__Exercise requirements__. Return the lines below that carry the word "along".

__Data records__.
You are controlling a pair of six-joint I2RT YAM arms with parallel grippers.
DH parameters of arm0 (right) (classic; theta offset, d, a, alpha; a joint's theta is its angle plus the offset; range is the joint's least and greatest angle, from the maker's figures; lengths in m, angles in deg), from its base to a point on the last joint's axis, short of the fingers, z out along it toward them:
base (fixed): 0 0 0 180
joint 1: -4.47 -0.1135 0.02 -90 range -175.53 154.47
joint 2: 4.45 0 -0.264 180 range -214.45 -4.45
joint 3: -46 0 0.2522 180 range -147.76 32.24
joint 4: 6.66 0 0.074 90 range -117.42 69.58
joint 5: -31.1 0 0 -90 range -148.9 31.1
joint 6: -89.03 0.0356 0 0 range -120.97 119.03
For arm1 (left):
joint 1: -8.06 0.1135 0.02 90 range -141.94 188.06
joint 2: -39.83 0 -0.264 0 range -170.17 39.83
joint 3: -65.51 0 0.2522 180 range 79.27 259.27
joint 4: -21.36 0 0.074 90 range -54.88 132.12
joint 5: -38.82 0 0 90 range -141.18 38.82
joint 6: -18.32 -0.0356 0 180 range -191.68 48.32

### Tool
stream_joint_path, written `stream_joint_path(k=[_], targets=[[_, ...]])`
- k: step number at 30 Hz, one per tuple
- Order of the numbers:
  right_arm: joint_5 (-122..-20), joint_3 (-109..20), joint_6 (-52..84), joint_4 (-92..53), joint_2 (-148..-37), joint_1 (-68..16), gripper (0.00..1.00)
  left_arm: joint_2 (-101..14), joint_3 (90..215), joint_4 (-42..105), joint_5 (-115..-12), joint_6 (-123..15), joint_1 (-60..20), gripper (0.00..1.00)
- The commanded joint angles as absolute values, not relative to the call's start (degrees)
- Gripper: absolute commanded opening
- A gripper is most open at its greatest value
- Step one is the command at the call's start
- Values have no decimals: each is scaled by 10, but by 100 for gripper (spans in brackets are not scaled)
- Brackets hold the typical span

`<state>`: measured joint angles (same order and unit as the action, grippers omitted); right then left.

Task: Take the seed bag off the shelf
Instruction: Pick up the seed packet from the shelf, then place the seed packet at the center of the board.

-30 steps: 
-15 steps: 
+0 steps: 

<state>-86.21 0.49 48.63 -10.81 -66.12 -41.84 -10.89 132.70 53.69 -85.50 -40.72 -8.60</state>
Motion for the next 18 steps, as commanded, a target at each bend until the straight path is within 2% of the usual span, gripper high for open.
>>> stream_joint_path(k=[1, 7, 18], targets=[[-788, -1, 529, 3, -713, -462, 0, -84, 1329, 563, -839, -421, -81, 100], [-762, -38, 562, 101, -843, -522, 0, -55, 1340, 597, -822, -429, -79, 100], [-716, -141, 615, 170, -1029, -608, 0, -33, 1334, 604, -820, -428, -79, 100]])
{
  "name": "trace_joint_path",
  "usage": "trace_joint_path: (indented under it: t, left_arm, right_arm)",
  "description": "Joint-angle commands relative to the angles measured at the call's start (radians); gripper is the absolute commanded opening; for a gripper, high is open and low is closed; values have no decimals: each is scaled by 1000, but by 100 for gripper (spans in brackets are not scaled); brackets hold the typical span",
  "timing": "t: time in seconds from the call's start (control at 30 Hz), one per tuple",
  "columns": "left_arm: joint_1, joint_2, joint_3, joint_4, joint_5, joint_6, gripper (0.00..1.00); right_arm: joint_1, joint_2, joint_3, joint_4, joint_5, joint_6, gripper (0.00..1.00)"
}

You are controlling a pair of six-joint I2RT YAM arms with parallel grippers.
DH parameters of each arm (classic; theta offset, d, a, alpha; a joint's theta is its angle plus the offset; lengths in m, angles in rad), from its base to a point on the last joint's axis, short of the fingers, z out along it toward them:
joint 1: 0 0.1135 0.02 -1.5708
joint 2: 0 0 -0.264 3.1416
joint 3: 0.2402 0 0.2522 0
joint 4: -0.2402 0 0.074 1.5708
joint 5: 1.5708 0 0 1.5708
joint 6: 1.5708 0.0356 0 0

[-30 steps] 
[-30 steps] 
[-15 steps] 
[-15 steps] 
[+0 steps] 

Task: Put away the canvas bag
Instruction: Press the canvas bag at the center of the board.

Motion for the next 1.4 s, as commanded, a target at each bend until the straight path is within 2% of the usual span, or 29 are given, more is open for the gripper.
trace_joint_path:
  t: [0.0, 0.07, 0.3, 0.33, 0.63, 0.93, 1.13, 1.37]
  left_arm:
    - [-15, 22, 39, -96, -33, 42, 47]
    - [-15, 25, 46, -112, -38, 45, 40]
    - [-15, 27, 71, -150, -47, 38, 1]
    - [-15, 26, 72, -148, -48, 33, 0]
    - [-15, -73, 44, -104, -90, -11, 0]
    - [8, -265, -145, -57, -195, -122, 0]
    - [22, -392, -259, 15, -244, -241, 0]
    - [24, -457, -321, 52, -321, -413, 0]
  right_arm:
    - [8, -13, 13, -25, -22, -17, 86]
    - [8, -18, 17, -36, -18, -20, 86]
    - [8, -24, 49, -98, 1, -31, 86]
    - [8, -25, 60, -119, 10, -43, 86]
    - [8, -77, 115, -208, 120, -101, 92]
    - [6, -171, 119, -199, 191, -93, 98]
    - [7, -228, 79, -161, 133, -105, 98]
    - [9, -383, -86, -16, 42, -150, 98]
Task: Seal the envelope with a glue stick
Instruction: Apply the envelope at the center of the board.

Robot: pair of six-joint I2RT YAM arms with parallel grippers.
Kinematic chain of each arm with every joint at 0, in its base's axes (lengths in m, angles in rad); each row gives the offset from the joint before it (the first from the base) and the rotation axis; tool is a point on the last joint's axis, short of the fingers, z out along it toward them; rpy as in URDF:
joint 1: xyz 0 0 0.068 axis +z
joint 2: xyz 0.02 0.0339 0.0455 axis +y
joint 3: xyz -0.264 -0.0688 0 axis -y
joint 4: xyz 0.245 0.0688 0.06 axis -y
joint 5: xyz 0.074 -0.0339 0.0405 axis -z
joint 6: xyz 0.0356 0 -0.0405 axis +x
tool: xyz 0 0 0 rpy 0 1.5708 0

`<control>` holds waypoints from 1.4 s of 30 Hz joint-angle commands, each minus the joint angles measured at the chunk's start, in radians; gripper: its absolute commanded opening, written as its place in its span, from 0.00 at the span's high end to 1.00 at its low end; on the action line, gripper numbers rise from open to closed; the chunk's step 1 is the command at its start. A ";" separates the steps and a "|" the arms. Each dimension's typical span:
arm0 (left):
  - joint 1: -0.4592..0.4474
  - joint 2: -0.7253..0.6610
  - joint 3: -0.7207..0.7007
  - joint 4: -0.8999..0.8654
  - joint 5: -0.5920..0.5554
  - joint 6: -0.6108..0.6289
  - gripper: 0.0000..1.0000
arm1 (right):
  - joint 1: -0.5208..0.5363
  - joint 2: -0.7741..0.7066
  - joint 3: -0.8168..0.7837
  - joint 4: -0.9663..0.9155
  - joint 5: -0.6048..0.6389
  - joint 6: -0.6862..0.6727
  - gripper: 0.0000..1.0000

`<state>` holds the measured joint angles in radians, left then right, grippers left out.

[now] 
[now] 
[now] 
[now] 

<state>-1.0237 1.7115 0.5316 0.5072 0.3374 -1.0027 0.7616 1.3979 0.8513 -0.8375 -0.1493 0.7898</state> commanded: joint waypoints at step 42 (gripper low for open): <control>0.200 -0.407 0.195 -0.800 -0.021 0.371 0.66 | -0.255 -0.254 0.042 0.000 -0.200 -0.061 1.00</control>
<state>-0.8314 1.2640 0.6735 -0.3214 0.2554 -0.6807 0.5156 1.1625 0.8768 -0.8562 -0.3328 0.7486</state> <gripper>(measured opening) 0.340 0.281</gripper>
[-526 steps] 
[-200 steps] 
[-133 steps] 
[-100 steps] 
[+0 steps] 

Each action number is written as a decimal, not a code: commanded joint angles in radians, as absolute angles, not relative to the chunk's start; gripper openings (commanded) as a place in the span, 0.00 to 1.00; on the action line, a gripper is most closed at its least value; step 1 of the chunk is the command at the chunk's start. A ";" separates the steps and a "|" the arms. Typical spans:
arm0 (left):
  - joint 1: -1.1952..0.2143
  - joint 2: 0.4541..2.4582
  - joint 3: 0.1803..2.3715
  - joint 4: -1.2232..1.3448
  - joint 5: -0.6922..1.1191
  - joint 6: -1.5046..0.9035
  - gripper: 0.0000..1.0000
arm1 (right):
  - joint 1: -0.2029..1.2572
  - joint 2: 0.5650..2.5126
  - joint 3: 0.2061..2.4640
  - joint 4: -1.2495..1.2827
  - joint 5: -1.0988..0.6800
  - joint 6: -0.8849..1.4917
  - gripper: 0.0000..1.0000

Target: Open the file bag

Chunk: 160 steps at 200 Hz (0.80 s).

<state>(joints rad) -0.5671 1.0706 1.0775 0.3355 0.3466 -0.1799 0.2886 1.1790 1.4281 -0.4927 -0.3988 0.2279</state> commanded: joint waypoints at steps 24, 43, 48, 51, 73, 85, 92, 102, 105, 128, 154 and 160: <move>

__The completed task__.
DH parameters of arm0 (right) (classic; theta offset, d, a, alpha; a joint's theta is its angle plus the offset; range is the joint's least and greatest angle, from the maker's figures; lengths in m, angles in deg), from its base to a point on the last joint's axis, short of the fingers, z out along it toward them:
DH parameters of each arm (classic; theta offset, d, a, alpha; a joint's theta is its angle plus the offset; lengths in m, angles in rad), from its base to a point on the last joint's axis, short of the fingers, z out along it toward them:
Kinematic chain of each arm with every joint at 0, in its base's axes (lengths in m, angles in rad); each row gives the offset from the joint before it (the first from the base) and the rotation axis; tool is a point on the last joint's axis, short of the fingers, z out along it toward them; rpy as in URDF:

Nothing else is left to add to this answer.